[Opening THE DATA section]

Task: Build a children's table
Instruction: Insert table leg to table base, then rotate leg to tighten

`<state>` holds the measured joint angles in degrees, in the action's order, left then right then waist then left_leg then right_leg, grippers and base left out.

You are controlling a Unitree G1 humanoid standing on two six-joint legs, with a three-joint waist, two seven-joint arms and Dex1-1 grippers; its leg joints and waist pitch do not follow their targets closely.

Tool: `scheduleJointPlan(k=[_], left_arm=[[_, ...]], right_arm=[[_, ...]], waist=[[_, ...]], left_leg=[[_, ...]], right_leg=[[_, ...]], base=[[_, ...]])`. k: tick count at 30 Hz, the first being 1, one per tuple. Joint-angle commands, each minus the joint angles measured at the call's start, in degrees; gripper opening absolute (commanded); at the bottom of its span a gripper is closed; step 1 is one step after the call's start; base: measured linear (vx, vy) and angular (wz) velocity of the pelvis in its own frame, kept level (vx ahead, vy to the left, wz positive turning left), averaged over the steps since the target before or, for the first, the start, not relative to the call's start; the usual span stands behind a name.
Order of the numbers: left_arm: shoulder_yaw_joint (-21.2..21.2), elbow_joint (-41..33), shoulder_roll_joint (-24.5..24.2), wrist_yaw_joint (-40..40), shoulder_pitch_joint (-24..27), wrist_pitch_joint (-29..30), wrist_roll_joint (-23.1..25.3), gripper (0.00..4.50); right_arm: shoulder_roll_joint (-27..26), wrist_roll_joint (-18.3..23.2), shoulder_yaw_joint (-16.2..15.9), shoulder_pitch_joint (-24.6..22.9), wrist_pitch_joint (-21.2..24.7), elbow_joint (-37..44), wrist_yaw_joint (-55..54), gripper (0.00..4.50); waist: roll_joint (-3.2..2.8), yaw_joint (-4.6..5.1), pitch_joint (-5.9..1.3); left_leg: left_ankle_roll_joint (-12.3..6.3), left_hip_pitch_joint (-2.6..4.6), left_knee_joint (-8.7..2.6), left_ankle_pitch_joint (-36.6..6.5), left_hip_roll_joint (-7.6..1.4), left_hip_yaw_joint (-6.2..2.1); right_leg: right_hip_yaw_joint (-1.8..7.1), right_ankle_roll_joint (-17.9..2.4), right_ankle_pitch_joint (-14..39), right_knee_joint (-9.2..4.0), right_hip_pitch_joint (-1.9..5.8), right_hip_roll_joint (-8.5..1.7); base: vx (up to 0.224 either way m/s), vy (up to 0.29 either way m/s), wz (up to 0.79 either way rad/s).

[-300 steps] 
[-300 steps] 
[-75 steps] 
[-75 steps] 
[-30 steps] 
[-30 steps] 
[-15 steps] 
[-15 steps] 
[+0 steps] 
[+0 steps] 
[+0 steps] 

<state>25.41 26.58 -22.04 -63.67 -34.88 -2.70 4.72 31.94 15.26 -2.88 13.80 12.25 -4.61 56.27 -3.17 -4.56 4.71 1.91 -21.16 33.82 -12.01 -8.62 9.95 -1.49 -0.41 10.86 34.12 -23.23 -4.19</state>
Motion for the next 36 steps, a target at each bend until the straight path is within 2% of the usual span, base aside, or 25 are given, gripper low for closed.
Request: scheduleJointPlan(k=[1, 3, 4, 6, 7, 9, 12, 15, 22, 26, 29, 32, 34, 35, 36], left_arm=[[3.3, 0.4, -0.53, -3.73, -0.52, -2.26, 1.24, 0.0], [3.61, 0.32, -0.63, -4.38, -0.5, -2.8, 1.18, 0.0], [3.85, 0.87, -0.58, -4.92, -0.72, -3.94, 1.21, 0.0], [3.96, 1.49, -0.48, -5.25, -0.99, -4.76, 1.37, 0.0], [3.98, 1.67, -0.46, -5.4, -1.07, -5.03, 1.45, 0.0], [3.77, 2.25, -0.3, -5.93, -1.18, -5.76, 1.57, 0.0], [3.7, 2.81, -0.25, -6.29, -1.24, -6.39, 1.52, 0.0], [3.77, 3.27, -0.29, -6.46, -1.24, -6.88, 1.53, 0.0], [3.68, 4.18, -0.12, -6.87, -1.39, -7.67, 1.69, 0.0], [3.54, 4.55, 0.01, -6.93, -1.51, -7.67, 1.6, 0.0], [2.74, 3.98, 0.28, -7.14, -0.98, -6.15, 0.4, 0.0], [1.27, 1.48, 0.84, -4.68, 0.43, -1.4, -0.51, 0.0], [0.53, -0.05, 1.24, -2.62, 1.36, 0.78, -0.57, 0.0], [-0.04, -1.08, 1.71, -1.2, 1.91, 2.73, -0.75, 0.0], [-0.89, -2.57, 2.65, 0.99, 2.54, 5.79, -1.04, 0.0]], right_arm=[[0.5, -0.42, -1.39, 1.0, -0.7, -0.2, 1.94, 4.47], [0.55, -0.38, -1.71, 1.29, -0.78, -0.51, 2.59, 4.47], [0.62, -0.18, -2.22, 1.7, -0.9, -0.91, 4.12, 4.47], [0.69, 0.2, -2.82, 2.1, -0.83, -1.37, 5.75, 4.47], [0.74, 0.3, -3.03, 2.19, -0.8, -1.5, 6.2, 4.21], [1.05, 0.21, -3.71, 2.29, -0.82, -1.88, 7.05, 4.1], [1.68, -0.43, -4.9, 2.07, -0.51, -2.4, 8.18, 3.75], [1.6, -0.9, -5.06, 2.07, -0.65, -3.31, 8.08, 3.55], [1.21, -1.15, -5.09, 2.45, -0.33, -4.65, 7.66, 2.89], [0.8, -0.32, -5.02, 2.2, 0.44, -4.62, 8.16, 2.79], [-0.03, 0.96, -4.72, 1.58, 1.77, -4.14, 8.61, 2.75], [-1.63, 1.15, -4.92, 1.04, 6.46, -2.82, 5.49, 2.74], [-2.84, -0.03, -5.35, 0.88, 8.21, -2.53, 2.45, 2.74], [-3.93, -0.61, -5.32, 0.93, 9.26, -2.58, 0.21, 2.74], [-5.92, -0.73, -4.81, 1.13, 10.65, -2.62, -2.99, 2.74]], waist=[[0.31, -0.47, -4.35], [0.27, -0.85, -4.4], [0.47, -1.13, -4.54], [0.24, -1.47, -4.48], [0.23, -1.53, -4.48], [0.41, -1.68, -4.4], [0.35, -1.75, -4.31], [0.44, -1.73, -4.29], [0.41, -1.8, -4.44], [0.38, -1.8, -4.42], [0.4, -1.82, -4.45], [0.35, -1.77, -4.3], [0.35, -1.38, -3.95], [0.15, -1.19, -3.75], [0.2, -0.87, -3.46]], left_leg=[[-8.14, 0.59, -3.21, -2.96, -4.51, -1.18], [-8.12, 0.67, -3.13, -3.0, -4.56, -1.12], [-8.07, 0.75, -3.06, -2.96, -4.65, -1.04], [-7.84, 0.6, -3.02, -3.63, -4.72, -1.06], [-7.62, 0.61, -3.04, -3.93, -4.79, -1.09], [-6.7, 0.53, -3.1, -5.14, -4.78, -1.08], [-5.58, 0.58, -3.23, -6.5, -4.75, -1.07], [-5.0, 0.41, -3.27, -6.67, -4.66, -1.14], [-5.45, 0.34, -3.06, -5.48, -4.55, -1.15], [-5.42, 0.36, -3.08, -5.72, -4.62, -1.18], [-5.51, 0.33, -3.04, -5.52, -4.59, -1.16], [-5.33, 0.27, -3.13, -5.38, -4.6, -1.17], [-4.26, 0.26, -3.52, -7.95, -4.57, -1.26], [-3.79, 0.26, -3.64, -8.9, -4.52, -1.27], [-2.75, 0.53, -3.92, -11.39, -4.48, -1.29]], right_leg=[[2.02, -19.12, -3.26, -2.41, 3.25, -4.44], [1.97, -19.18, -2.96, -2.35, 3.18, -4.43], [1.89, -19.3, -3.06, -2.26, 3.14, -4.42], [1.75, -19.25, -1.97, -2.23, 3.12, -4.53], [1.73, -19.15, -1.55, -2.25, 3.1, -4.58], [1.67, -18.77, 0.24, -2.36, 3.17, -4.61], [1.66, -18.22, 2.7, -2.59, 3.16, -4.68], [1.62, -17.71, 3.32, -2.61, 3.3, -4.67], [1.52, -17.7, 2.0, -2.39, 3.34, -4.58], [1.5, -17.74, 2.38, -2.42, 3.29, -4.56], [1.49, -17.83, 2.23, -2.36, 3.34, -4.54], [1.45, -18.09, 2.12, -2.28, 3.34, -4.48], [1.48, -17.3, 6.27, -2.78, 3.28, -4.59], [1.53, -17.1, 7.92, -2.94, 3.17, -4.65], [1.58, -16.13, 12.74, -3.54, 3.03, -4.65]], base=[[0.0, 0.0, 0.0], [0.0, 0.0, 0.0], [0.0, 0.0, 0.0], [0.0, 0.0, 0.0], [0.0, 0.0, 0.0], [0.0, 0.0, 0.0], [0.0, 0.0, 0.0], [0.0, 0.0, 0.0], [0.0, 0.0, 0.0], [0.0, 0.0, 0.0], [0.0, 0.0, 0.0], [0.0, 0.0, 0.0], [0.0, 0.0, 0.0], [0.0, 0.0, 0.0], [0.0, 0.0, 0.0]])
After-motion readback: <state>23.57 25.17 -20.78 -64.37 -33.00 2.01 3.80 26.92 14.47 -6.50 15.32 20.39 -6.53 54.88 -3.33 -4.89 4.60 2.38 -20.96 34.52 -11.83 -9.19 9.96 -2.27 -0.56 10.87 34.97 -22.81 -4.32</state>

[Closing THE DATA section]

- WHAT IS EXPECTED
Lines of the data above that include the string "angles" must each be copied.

- ANSWER SPACE
`<state>` holds the measured joint angles in degrees, in the action's order, left then right then waist then left_leg then right_leg, grippers and base left out.
Tool: `scheduleJointPlan(k=[_], left_arm=[[_, ...]], right_arm=[[_, ...]], waist=[[_, ...]], left_leg=[[_, ...]], right_leg=[[_, ...]], base=[[_, ...]])`. k: tick count at 30 Hz, the first being 1, one per tuple. Joint-angle commands, each minus the joint angles measured at the call's start, in degrees; gripper opening absolute (commanded); at the bottom of its span a gripper is closed; step 1 is one step after the call's start; base: measured linear (vx, vy) and angular (wz) velocity of the pelvis in its own frame, kept level (vx ahead, vy to the left, wz positive turning left), averaged over the steps since the target before or, for the first, the start, not relative to the call's start; the usual span stands behind a name.

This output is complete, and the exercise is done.